What is needed is an exact repetition of the lines below, from the first one through the one holding "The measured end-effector", with no pictures and nothing else.

DATA BLOCK:
::::::::

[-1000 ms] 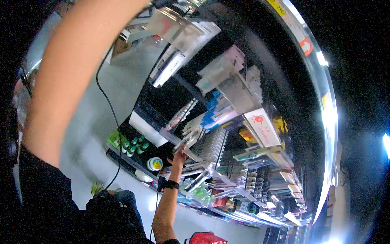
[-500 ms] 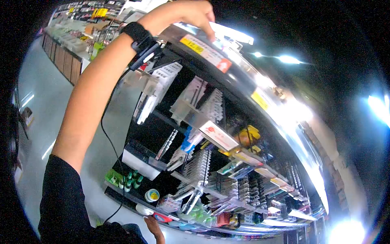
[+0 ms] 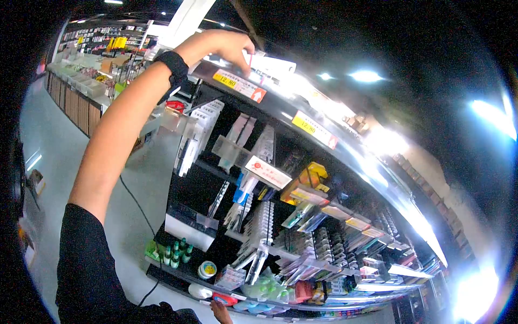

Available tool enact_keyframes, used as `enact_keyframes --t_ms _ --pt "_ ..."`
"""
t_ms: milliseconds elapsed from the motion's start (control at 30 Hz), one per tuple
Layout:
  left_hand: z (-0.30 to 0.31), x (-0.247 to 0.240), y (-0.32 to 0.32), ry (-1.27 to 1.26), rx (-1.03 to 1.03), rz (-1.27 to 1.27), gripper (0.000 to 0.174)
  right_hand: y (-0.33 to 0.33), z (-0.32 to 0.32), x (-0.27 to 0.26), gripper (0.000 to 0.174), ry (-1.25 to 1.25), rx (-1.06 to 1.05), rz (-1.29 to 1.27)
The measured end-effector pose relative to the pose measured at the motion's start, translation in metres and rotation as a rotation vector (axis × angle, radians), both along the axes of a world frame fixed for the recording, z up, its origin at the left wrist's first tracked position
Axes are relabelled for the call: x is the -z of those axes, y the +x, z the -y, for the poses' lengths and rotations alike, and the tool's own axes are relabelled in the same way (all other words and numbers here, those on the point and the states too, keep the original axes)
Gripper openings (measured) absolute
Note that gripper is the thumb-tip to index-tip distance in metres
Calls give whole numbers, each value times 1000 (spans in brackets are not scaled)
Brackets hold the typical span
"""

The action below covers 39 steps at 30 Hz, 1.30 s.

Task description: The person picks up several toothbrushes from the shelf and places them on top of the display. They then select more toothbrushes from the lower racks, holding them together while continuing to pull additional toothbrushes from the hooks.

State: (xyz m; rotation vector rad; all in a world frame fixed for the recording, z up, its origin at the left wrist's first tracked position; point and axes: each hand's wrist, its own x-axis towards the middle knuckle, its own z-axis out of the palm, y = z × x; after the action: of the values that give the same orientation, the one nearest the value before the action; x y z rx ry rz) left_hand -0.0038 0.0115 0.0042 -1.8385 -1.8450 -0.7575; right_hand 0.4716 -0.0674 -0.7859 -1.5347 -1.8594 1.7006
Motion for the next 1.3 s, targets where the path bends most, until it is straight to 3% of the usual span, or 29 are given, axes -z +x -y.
enact_keyframes --t_ms 67,200,233,267,333,400,467,633,733,833,933,1033,1100,1233,1300 --pt "17 -9 24 -116 -132 -28 82 14 -2 29 56 -189 115 -135" --pt "16 -20 32 -166 -169 -136 82 21 -10 49 56 -229 88 -135" --pt "19 -22 33 -201 -139 -157 83 15 -1 25 53 -221 115 -150" --pt "22 -22 34 -197 -144 -162 83 19 1 36 53 -218 110 -155" --pt "32 -24 45 -250 -123 -122 83 23 6 45 61 32 90 -137" --pt "25 -23 37 -215 -83 -69 79 26 6 44 59 -53 90 -173" --pt "45 -13 52 -124 -167 -75 61 29 6 46 59 -84 111 -162" --pt "18 -6 34 -79 -225 -212 59 41 18 67 60 -89 126 -127" --pt "10 -5 15 60 -110 -213 63 52 28 88 60 -101 136 -99" --pt "15 -8 12 -48 -1 -258 57 58 29 87 60 -110 164 -103" --pt "7 -10 15 -125 -47 -210 59 62 38 74 63 -311 202 -112" --pt "15 -8 27 -149 -136 -197 68 55 43 82 64 -95 143 -59" --pt "17 -9 29 -175 -118 -121 75 53 40 85 64 -108 164 -62" --pt "18 -13 31 -137 -57 -146 73 54 39 85 63 -115 190 -64" --pt "20 -13 35 -193 -41 -27 69 56 40 86 63 -117 203 -67"
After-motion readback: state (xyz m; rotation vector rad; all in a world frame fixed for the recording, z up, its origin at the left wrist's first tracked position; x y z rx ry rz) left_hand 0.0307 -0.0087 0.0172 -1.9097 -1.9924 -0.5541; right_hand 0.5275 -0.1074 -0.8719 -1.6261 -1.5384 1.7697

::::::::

OUTPUT FOR THIS EXERCISE:
[-1000 ms] 
[-500 ms] 
[+0 ms] 

Available tool enact_keyframes, used as `enact_keyframes --t_ms _ --pt "_ ..."`
"""
t_ms: milliseconds elapsed from the motion's start (control at 30 Hz), one per tuple
Layout:
  left_hand: z (-0.30 to 0.31), x (-0.247 to 0.240), y (-0.32 to 0.32), ry (-1.27 to 1.26), rx (-1.03 to 1.03), rz (-1.27 to 1.27), gripper (0.000 to 0.174)
  right_hand: y (-0.33 to 0.33), z (-0.32 to 0.32), x (-0.27 to 0.26), gripper (0.000 to 0.174), ry (-1.25 to 1.25), rx (-1.06 to 1.05), rz (-1.29 to 1.27)
The measured end-effector pose relative to the pose measured at the motion's start, translation in metres and rotation as a rotation vector (axis × angle, radians), both along the axes of a world frame fixed for the recording, z up, its origin at the left wrist's first tracked position

The output contains nothing more.